Causas de la inestabilidad laboral en el servicio ferroviario
Muchos trabajadores consideran el servicio ferroviario catalán como un lugar de paso o un centro de aprendizaje práctico. Sin embargo, la rutina diaria resulta agotadora para el personal debido a la frecuencia de los problemas técnicos. Los conductores afrontan habitualmente situaciones de estrés como atropellos, desprendimientos o lanzamientos de piedras contra los convoyes.
Las líneas R1, R2Sud, R3 y R4 son los recorridos que presentan mayores desafíos operativos en la actualidad. Por esta razón, los maquinistas suelen buscar destinos con menor conflictividad en cuanto sea posible. Esta tendencia dificulta la consolidación de una plantilla experimentada y estable en la red de Cercanías de la comunidad autónoma.
Graves incidentes y limitaciones de velocidad en la red
La seguridad ferroviaria se ha visto comprometida recientemente por sucesos graves ocurridos a finales de enero de 2026. Un desprendimiento de tierra en Gelida, Barcelona, provocó el fallecimiento de un maquinista en prácticas el pasado 20 de enero. Además, un fallo de software en el centro de control de la estación de França generó nuevas interrupciones masivas en el tráfico ferroviario.
Estos eventos derivaron en el cese inmediato de varios directivos de Rodalies y de la entidad Adif. Actualmente, la infraestructura presenta 155 puntos donde los trenes deben reducir obligatoriamente su velocidad por seguridad. Según los informes técnicos, estas limitaciones afectan a 110 kilómetros de vías y algunas de ellas persisten desde hace una década.

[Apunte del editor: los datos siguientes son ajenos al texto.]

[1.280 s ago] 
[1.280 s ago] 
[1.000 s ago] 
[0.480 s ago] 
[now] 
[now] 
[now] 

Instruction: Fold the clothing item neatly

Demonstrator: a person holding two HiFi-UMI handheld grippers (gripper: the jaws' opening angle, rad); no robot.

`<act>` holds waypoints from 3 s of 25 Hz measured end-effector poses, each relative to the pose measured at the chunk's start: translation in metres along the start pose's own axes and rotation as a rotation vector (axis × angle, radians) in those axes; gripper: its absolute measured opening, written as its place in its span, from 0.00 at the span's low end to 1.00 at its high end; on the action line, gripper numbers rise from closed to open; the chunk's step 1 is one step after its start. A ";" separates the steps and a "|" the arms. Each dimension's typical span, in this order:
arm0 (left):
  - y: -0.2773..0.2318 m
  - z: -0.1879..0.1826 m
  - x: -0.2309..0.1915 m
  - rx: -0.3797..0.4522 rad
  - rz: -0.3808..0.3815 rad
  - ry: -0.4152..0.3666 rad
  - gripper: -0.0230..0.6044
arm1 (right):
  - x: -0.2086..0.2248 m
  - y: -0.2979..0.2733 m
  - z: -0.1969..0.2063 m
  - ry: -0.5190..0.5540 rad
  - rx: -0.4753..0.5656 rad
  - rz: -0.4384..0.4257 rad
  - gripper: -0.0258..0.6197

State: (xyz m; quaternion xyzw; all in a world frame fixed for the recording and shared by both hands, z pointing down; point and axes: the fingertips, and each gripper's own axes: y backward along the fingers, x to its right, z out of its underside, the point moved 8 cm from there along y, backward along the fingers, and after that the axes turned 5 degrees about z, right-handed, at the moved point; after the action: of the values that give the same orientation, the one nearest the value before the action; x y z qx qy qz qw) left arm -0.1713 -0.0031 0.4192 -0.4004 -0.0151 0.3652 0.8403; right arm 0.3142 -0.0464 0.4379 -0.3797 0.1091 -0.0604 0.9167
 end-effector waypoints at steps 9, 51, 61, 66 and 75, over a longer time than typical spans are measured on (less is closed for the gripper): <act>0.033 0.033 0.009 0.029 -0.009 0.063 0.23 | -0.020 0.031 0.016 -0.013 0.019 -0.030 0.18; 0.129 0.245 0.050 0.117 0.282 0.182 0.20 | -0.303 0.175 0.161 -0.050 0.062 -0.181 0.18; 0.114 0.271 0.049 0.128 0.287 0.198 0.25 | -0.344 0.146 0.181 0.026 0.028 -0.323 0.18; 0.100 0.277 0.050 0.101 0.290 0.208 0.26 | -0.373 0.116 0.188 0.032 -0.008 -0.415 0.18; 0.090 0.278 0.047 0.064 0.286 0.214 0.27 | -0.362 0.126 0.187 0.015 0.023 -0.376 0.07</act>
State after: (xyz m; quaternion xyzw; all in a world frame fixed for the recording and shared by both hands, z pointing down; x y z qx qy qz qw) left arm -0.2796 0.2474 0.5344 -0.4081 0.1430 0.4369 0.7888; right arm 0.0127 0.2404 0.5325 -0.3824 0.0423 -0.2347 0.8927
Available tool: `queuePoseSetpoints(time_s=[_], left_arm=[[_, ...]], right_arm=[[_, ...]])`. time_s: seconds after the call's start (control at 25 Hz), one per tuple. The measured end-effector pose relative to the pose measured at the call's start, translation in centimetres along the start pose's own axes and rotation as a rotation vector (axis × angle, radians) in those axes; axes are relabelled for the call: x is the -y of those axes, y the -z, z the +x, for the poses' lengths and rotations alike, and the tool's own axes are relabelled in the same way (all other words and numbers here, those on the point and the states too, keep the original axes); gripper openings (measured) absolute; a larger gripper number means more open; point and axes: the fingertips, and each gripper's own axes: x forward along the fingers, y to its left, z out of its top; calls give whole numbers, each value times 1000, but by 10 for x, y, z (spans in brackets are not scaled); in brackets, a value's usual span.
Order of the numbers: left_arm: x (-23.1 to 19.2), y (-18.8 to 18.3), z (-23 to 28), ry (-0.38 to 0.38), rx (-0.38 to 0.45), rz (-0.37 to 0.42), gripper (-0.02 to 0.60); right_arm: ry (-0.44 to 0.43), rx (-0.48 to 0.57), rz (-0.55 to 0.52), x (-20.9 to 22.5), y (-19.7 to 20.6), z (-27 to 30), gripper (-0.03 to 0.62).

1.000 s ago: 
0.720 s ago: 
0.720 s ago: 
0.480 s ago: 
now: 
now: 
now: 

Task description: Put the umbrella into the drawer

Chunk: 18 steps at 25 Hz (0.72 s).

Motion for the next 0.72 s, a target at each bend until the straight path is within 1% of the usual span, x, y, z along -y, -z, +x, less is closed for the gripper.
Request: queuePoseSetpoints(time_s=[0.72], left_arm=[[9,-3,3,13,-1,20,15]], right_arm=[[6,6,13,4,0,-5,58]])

Formación y competencia en el sector de los maquinistas
Obtener la licencia oficial para conducir trenes requiere un curso de nueve meses con un coste de 21.000 euros. La Agencia Estatal de Seguridad Ferroviaria es el organismo encargado de convocar los exámenes y expedir los diplomas. Renfe dispone de centros de formación propios, como el situado en L’Hospitalet de Llobregat (Barcelona), para preparar a los nuevos aspirantes.
Por otra parte, la aparición de nuevos operadores de alta velocidad ha diversificado las opciones laborales de estos profesionales. La competencia de empresas como Iryo u Ouigo atrae a conductores que buscan mejores condiciones o diferentes entornos de trabajo. En contraste, los maquinistas de Ferrocarrils de la Generalitat experimentan un número significativamente menor de incidencias en sus trayectos habituales.
El proceso de traspaso de competencias al Govern
La Generalitat de Cataluña y Renfe han iniciado la creación de una empresa mixta para gestionar el sistema de Rodalies. Esta medida forma parte del proceso de traspaso de competencias que busca mejorar la calidad del transporte público. El Govern propone un pacto de país para renovar las infraestructuras y modernizar la flota de trenes actual.
No obstante, la Diputación de Barcelona ha exigido soluciones urgentes ante el deterioro constante del servicio. Las instituciones locales piden acelerar el traspaso de funciones para garantizar una gobernanza más cercana y eficaz. De este modo, se pretende revertir la falta de fiabilidad que afecta diariamente a miles de usuarios en la región con destino a otros servicios ferroviarios.